Determined to beat bowel condition by herself
The pain affected Kath’s life in many different ways.
“The way I managed it was just not to not to eat if I had things to do. It sounds crazy, but if I didn’t eat then I wouldn’t get the symptoms, and therefore it was easier to manage.”
Ulcerative colitis is curable, but the cure is to remove the large intestine. For years, Kath declined surgery partly, she says, because she didn’t want to spend her life with a stoma bag, the rubber-like pouch that is worn on the outside of the body and acts as an external stomach.
But she was also determined to beat her condition herself.
“I thought, I’ll try everything else before surgery. So, I tried acupuncture, a different diet, I went gluten free, dairy free everything. I just thought, I don’t want surgery. But in the end, it got to the point where I had no choice.”
Learning to live with a stoma — twice
She had the operation and an ileostomy — which forms the stoma — and soon learned to live with the external pouch.
More importantly, her pain was gone, and for 12 months all was well. She then had an internal pouch fitted, which meant she no longer had to deal with the stoma, and enjoyed another healthy 12 months.
But when she fell unwell again, doctors decided to remove the internal pouch and go back to a stoma.
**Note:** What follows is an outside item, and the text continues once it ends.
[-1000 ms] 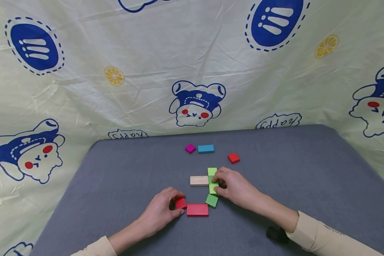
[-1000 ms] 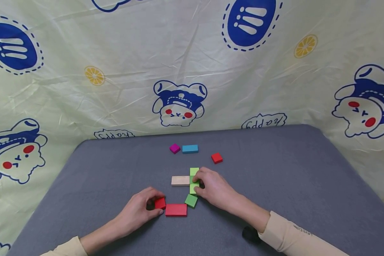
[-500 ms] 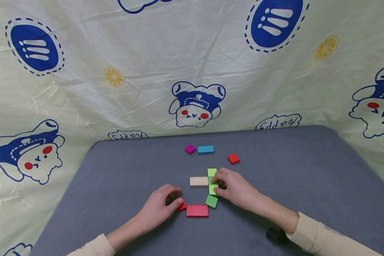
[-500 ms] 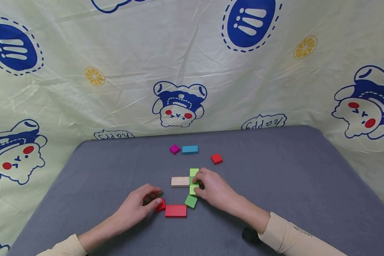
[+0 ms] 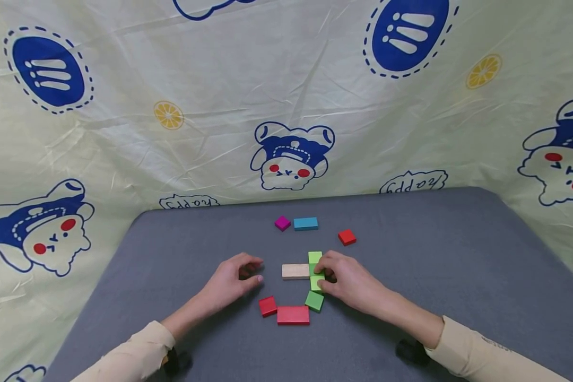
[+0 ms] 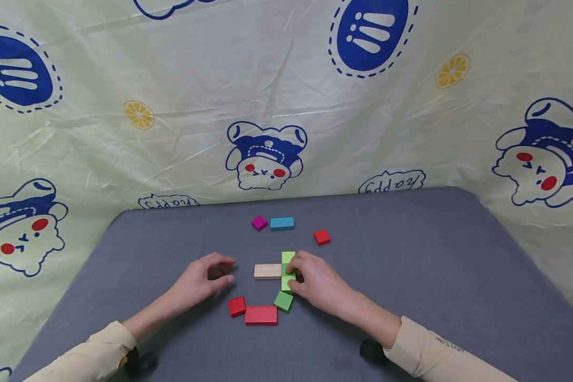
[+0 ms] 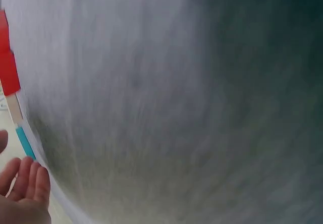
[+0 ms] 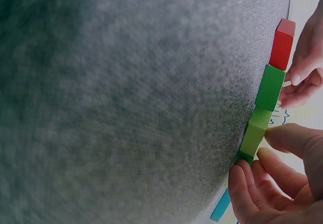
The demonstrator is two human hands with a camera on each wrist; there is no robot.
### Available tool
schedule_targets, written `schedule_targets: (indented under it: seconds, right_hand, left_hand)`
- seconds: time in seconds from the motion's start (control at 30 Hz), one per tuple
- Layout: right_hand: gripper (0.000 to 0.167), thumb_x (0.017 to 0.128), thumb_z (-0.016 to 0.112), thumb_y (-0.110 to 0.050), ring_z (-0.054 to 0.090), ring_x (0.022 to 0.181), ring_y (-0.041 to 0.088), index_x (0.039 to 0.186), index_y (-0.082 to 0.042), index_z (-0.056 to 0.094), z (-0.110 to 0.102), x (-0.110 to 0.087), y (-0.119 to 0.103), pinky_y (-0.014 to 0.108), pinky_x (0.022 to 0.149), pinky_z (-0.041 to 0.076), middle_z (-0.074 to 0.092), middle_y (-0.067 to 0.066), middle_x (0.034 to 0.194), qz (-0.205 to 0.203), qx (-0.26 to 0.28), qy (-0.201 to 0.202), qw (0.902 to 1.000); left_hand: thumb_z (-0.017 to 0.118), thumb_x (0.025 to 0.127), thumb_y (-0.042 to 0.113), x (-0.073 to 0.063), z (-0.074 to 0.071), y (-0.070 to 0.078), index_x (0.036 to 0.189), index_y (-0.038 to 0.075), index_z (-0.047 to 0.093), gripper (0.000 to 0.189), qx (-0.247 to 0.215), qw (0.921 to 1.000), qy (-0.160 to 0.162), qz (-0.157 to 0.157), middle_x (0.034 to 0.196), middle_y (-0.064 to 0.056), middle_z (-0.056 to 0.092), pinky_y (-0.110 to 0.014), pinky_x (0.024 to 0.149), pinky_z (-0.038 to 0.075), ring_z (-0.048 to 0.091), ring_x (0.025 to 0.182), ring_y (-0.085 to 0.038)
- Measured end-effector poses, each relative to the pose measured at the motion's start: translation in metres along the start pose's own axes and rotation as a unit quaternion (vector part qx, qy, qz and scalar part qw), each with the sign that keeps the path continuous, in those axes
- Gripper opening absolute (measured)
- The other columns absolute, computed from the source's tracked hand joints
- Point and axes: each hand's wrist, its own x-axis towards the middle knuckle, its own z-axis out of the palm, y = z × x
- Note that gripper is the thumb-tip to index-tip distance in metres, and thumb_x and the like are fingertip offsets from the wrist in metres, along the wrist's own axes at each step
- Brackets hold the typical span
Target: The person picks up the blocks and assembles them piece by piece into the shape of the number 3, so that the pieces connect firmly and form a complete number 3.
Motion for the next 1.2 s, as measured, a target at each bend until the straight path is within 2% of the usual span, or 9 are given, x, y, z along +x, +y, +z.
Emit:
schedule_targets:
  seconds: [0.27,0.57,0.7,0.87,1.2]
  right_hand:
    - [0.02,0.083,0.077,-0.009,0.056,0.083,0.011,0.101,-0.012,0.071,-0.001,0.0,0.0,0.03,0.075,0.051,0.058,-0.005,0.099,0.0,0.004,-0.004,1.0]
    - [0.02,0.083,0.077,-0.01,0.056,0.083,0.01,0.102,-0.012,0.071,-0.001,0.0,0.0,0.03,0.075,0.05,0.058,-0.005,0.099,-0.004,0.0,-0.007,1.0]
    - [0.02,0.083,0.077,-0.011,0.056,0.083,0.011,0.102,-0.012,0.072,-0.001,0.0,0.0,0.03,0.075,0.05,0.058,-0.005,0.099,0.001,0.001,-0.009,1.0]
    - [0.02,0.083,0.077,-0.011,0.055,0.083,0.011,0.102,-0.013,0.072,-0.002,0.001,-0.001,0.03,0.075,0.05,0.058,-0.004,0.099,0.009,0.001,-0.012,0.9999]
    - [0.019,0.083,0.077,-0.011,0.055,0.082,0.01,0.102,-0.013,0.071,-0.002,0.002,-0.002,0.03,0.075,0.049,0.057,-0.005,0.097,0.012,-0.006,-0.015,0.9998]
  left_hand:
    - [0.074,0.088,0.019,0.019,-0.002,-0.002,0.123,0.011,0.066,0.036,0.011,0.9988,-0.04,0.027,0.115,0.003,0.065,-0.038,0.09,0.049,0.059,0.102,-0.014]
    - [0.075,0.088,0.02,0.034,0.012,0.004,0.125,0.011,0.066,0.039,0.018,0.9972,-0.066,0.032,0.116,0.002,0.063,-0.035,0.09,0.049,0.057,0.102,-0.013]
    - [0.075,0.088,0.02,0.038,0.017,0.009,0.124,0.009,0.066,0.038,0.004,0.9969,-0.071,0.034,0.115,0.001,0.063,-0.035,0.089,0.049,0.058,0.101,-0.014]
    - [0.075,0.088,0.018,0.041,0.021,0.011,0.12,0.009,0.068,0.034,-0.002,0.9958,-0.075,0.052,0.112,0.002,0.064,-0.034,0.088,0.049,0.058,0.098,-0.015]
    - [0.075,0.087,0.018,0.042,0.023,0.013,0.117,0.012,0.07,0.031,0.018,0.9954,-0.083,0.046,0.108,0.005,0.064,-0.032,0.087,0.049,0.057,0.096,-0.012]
“It was a bit of relief,” Kath says. “Things weren’t going that great anymore.”
A few years after that, however, Kath started getting obstructions in her stomach. She would eat food, it would get stuck and she’d have to go to hospital.
Doctors found that part of her bowel was stuck to her bladder so she had to undergo yet another operation to remove another section of the bowel, which was then sent off for tests.
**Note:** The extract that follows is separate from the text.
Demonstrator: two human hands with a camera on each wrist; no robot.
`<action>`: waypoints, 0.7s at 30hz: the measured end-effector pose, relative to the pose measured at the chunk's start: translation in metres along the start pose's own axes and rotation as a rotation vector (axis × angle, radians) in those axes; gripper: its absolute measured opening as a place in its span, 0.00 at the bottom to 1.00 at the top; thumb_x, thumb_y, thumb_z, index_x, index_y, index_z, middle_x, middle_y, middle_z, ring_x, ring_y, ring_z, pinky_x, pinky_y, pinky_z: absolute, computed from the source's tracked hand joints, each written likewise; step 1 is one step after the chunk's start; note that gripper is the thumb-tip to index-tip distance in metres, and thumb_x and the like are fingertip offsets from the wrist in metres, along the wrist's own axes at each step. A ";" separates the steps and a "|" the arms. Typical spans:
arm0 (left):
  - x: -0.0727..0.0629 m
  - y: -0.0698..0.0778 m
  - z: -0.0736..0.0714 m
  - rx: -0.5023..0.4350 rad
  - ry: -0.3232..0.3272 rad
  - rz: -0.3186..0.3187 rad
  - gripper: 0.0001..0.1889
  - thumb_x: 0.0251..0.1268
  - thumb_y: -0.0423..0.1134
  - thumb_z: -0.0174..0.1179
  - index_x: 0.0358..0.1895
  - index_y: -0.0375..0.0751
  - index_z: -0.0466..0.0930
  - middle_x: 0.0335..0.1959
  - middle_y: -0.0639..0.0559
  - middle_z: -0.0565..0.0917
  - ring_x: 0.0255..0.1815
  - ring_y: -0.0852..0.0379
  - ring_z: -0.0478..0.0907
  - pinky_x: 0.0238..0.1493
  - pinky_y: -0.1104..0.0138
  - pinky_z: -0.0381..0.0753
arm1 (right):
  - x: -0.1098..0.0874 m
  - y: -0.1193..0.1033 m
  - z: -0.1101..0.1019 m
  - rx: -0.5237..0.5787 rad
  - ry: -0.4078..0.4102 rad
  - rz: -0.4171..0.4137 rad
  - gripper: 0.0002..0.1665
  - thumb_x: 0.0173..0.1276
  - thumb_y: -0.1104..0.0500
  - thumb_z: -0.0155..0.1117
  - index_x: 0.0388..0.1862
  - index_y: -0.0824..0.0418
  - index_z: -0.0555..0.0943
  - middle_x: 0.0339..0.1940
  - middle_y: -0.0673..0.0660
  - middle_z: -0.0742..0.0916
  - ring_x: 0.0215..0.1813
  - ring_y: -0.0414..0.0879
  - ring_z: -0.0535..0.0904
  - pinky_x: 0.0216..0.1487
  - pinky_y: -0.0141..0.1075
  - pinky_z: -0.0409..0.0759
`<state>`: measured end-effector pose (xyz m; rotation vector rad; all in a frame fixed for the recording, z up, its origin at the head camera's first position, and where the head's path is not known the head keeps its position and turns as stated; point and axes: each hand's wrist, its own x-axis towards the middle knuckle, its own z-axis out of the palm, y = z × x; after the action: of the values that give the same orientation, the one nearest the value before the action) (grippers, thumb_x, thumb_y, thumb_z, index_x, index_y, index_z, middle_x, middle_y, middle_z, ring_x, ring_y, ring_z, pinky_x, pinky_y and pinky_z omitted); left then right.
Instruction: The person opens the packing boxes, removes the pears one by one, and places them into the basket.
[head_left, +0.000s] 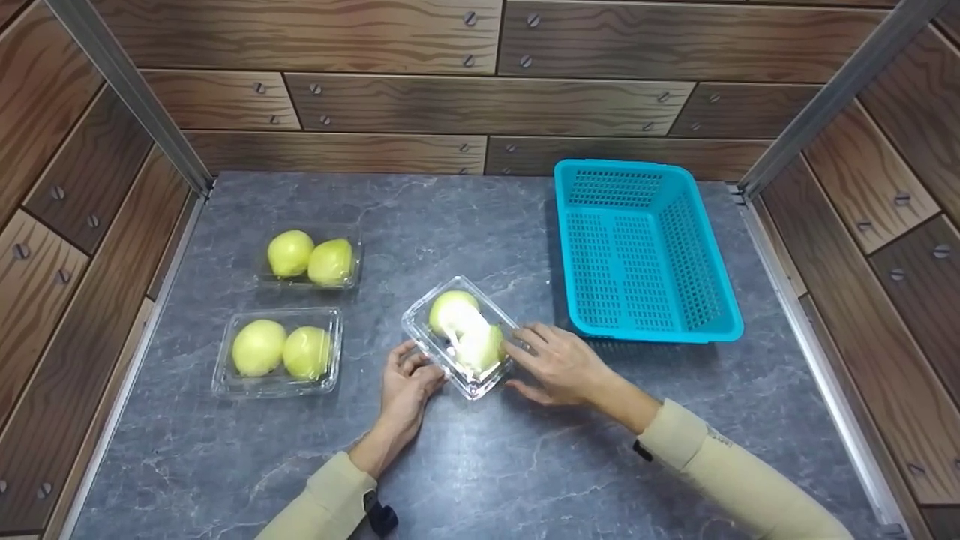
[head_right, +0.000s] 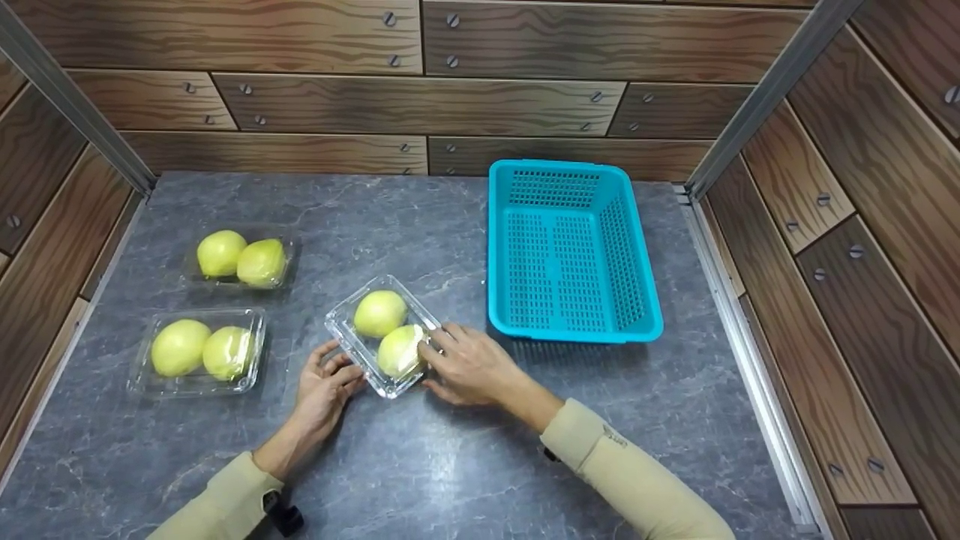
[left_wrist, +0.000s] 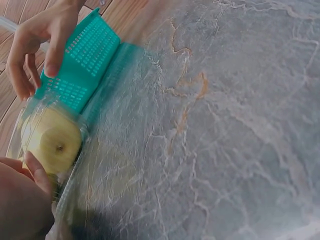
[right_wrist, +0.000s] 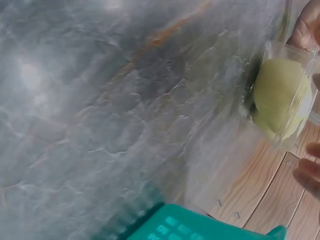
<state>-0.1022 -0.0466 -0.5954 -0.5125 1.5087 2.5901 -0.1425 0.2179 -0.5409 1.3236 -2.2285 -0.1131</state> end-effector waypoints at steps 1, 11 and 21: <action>0.000 0.001 0.000 0.003 0.003 -0.002 0.37 0.58 0.17 0.59 0.72 0.32 0.56 0.43 0.52 0.77 0.30 0.65 0.78 0.35 0.72 0.89 | -0.001 0.000 0.001 0.002 0.017 -0.013 0.38 0.57 0.33 0.76 0.57 0.56 0.84 0.49 0.55 0.88 0.48 0.50 0.85 0.45 0.37 0.92; -0.001 0.001 0.002 0.000 -0.016 -0.015 0.38 0.58 0.17 0.57 0.72 0.35 0.54 0.43 0.52 0.76 0.30 0.65 0.77 0.35 0.73 0.86 | -0.014 0.002 0.019 0.061 0.146 -0.082 0.25 0.57 0.48 0.80 0.52 0.55 0.87 0.44 0.54 0.89 0.45 0.49 0.86 0.45 0.37 0.92; 0.001 0.000 0.001 -0.009 -0.018 -0.027 0.38 0.57 0.16 0.56 0.71 0.37 0.54 0.42 0.53 0.76 0.30 0.65 0.77 0.32 0.74 0.84 | -0.013 0.000 0.030 0.009 0.268 -0.184 0.16 0.82 0.59 0.52 0.43 0.55 0.89 0.37 0.53 0.90 0.38 0.46 0.84 0.40 0.34 0.91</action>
<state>-0.1036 -0.0458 -0.5948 -0.5055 1.4758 2.5753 -0.1522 0.2224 -0.5716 1.4543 -1.8858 0.0079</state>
Says Kath: “And that’s when they discovered it was actually Crohn’s I had rather than colitis.”
Disbelief, and turning her back on Crohn’s
Kath didn’t believe the doctors. All this time she thought she had been battling colitis, and the news she had Crohn’s was a shock.
“I didn’t believe it for years, and I know that sounds silly,” says Kath, who based her reasoning on the fact that the test results didn’t definitively point to Crohn’s.
She effectively turned her back on her diagnosis and for five years lived her life doing what she wanted, eating what she wanted.
But her health issues soon caught up — she started having obstructions again as well as problems eating.
She agreed to a course of biologic medication, a powerful treatment that stops inflammation and is injected into her every fortnight.
Walking to make Crohn’s more visible
Kath has been on the treatment for three months, and so far it is working.
“I would say things are much better than they have been over the past year,” she adds. “This past 12 months has been one of my worst for about 10 years and I would say I’m definitely beginning to feel much better.”
Her recovery played a role in her decision to do the Big Winter Workout challenge. Here was something she was able to tackle that would also help people like her.
She also saw it as an opportunity to make Crohn’s more visible.
“A lot of people, they don’t want to talk about it,” she says.
“I don’t care — I talk to anyone about it because I’ve had it for so long. But a lot of people pretend they don’t have symptoms, and just get on with their life. I think there is a lot of denial.”
The road to recovery lies through a snowy Drumnadrochit
Kath has already doubled her fundraising target of £125 and is hoping to add more before the end of the month.
She enjoys her daily walks, especially when the recent snow turned Drumnadrochit into a winter wonderland.
Sometimes she takes husband Mark with her, giving them both time to contemplate Kath’s two-decade journey with her bowel conditions.
“Every time I go out, I just think this is great,” says Kath, laughing. “Why don’t I do this all the time? I absolutely love it.”